SEPTA spokesman Richard Maloney said the train which struck them carried no passengers, and was being moved downtown for Monday’s rush hour. He said the train was going at the 70 m.p.h. speed limit for the track.

SEPTA engineer Tom Dorricott has been running trains on the line – the R3 West Trenton – for several years.

He said that nearly every train on the line, even expresses, stop at Bethayres, and passengers appear to assume that oncoming trains will be slowing down.

“Every day, there are people who walk in front of me,” said Dorricott, also a union official. “They assume that I will slow down and stop. I just think these ladies made a horrible mistake.”

Beck said that two theater tickets for a 2 p.m. performance downtown were found with the bodies.

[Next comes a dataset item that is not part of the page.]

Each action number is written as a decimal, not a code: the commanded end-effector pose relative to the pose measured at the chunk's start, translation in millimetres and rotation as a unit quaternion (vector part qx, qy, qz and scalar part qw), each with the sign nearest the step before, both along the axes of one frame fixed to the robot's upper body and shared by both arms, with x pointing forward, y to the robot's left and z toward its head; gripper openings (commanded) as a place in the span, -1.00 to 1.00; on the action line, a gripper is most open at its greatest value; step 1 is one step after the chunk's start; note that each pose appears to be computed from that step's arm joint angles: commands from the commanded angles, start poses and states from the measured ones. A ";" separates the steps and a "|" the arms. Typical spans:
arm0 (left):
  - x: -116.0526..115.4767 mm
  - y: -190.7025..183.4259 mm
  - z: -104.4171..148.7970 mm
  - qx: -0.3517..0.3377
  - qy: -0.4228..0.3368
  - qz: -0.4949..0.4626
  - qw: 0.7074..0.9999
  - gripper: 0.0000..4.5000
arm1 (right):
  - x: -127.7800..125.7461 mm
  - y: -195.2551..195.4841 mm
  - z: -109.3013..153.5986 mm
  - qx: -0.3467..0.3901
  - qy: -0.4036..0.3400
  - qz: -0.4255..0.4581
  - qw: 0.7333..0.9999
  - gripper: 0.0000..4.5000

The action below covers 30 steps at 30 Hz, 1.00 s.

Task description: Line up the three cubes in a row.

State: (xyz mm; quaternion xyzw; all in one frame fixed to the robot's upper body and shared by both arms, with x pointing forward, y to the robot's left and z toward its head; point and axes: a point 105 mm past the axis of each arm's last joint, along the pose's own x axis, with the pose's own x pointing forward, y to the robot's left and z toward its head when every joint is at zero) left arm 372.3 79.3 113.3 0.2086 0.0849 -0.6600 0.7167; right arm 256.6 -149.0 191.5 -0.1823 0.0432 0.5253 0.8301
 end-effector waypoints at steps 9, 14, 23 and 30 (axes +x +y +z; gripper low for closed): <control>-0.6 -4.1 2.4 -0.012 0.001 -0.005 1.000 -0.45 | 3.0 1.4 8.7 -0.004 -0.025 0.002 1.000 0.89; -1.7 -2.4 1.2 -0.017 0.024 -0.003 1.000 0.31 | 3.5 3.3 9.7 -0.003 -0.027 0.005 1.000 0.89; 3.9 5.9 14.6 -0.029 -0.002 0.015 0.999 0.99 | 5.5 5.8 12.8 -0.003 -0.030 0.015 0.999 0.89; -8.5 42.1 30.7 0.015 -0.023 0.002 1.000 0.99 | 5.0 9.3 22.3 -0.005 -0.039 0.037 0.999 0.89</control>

An inbound train was scheduled to stop at Bethayres at 10:22. Accident reports put the time of the tragedy at 10:18.

The name of the engineer was not released. Richard G. Dixon, general chairman of the Brotherhood of Locomotive Engineers and Trainmen, said the engineer was “very experienced” and a longtime employee.

Dixon and Dorricott said engineers whose trains kill people are also victims, frequently suffering psychological problems.

“You see a person alive, and then a split second later, they are not alive,” Dixon said.

Even with brakes in emergency setting, the train on Sunday traveled about three-quarters of a mile, with the engineer helpless to do anything, officials said.

Both Dixon and Dorricott said they had been at the controls during fatal encounters.

Dorricott said that two other stations on the West Trenton line – Trevose and Somerton – have pedestrian crosswalks. He could not remember particularly close encounters at any of them.

SEPTA riders at the station said yesterday that a tunnel or overpass might have helped, but that they had no qualms.

“I feel very safe,” said Karen Holt, of Lower Moreland. “Those trains, you can hear them when they’re still at the next station. It’s not dangerous.”

Getting off an outbound train, Evette Barber of Southampton said she felt secure, but wondered whether an automatic gate might help.

“I guess it’s not that safe if two old ladies got hit,” she said.

But she said she had no difficulty hearing and seeing the trains.

Maloney said he could not point to another instance in which a passenger was struck at a legal pedestrian crossing.

Maloney said he had no record of how many pedestrian crossings SEPTA had. There were no plans to slow trains running through stations with them, but “as the investigation continues, it is certainly something we could be concerned with,” he said.

Of 24 deaths on regional rail trains since the beginning of 2000, 12 were found by police to be suicides, Maloney said.

Of the remaining 12, all were of “trespassers,” the term for people improperly walking on or crossing tracks, climbing over fences or taking shortcuts.

Maloney said that safety at Bethayres would be reviewed. At stations that have tunnels or bridges, he said, many people avoid them however they can.

There is no easy answer to keeping people entirely away from the tracks, he said.

“There’s a dilemma between keeping train stations accessible and keeping them safe.”

Maloney said SEPTA was required to notify the Federal Railroad Administration and the Federal Transit Administration of every accident, and that they would decide whether to investigate further.

But Steve Kulm, a spokesman for the Railroad Administration, said no investigation was planned, because it appeared that all warning devices were operating.

“There would be nothing for us to investigate,” he said.